Russlands Staatsfonds und eine indische Pharmafirma haben derweil abgemacht, dass sie 100 Millionen Dosen eines potenziellen Corona-Impfstoffes in Indien verteilen wollen. Sollten Tests mit dem Impfstoff „Sputnik V“ erfolgreich ablaufen und indische Behörden ihn zulassen, könnte der Impfstoff Ende 2020 in Indien bereitstehen, hieß es in einer gemeinsamen Pressemitteilung des Russian Direct Investment Fund und der indischen Pharmafirma Dr. Reddy's Laboratories Limited am Mittwoch. Russische Behörden hatten den Impfstoff bereits zugelassen, noch bevor Tests an Menschen abgeschlossen waren. Dadurch gerieten sie international in Kritik.

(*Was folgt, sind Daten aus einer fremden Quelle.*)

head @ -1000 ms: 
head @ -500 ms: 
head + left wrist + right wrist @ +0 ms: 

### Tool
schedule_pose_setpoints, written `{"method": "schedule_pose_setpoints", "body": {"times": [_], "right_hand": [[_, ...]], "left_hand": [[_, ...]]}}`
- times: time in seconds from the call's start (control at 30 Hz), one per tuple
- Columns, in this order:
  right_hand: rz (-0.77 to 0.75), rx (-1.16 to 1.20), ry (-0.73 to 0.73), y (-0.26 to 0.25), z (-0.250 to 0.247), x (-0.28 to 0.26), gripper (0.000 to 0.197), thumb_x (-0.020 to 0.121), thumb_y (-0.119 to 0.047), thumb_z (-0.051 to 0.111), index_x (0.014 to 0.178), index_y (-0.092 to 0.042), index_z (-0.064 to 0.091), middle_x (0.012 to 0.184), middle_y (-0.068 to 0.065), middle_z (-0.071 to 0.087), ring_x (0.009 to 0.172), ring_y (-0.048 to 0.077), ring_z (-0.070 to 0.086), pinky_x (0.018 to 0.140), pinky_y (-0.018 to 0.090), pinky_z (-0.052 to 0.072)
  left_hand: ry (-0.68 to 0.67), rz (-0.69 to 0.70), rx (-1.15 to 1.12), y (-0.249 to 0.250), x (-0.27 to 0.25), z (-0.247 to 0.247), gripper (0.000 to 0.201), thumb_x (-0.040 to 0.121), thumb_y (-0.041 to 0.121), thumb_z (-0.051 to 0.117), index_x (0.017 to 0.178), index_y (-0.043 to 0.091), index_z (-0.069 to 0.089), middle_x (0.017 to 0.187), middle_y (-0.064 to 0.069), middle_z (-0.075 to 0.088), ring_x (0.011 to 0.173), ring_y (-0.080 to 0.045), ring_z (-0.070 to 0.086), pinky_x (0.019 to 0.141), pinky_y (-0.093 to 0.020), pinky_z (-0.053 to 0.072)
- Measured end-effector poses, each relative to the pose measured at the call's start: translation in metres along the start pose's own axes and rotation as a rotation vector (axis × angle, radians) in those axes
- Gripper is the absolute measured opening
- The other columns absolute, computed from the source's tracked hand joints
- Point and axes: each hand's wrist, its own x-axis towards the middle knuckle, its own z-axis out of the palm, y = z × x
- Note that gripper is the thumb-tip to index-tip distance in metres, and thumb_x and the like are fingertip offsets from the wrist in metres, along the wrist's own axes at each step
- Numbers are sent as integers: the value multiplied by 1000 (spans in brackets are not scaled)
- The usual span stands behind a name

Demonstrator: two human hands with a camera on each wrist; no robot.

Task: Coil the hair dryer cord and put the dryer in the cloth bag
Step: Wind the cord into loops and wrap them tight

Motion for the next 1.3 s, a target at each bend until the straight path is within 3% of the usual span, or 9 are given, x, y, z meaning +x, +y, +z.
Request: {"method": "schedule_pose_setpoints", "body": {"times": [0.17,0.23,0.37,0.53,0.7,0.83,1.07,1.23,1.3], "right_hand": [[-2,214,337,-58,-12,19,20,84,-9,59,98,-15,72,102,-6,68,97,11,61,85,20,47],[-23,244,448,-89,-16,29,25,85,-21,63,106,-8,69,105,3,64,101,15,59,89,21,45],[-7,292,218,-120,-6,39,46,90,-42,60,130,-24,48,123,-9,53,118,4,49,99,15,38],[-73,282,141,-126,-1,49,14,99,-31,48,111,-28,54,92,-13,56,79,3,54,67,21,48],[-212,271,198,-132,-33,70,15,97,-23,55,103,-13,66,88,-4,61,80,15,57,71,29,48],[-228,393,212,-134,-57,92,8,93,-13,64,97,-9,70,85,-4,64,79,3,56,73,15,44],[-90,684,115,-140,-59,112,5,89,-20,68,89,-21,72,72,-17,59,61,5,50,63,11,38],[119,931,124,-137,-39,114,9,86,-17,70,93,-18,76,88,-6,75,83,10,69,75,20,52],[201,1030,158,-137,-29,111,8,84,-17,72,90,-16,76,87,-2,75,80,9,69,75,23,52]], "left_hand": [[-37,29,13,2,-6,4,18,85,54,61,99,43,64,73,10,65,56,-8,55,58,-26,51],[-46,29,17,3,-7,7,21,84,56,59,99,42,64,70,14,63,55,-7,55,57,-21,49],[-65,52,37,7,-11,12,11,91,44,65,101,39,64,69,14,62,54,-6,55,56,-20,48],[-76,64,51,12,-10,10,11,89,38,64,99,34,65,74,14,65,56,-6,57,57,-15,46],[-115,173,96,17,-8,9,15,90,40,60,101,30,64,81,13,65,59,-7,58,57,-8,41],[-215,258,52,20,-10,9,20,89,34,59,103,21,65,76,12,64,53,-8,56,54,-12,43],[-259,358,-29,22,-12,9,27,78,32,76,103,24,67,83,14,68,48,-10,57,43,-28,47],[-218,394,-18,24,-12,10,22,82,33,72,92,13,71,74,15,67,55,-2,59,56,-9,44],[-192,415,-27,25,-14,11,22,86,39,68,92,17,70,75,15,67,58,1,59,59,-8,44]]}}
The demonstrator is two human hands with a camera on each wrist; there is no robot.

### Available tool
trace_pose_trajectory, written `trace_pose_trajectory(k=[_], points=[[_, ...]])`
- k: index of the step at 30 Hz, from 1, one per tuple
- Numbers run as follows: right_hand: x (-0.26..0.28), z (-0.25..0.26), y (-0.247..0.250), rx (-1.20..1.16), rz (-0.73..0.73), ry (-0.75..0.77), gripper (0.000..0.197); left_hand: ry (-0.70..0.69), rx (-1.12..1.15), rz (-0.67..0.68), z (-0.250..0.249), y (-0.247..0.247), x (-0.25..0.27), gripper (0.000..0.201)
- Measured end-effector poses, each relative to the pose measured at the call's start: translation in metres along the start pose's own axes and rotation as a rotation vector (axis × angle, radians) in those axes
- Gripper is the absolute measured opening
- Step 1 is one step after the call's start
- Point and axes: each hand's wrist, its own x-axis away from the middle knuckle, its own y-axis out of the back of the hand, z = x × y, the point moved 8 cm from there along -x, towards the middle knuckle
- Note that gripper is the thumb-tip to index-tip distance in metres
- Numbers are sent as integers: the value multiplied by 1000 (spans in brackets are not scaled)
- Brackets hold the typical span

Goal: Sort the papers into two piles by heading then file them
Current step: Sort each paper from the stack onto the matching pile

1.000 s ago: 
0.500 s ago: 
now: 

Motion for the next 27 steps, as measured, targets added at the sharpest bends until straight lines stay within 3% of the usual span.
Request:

Die indische Pharmafirma soll nun laut Mitteilung Phase-III-Tests in Indien durchführen, die die Wirksamkeit und Sicherheit des Impfstoffs für die indische Bevölkerung prüfen sollen. Diese Tests würden für eine mögliche Zulassung in Indien benötigt.

Sauerstoff wird knapp

In Indien gibt es fünf Millionen bekannte Corona-Fälle. Das sind weltweit die zweitmeisten registrierten Infektionen. Nur in den USA gibt es mehr. In absoluten Zahlen gerechnet steigen die bekannten Neuinfektionen in der südasiatischen Nation seit Wochen schneller als in jedem anderen Land. Innerhalb eines Tages kamen mehr als 90.000 neue Fälle dazu, in der vergangenen Woche rund 600.000, wie offizielle Zahlen zeigen.

Auch gibt es anders als in den USA keinen Hinweis auf ein Abflachen der Kurve. Inzwischen berichten örtliche Medien auch, dass in mehreren Regionen der medizinische Sauerstoff für Patienten knapp wird. Einige sollen deshalb gestorben sein.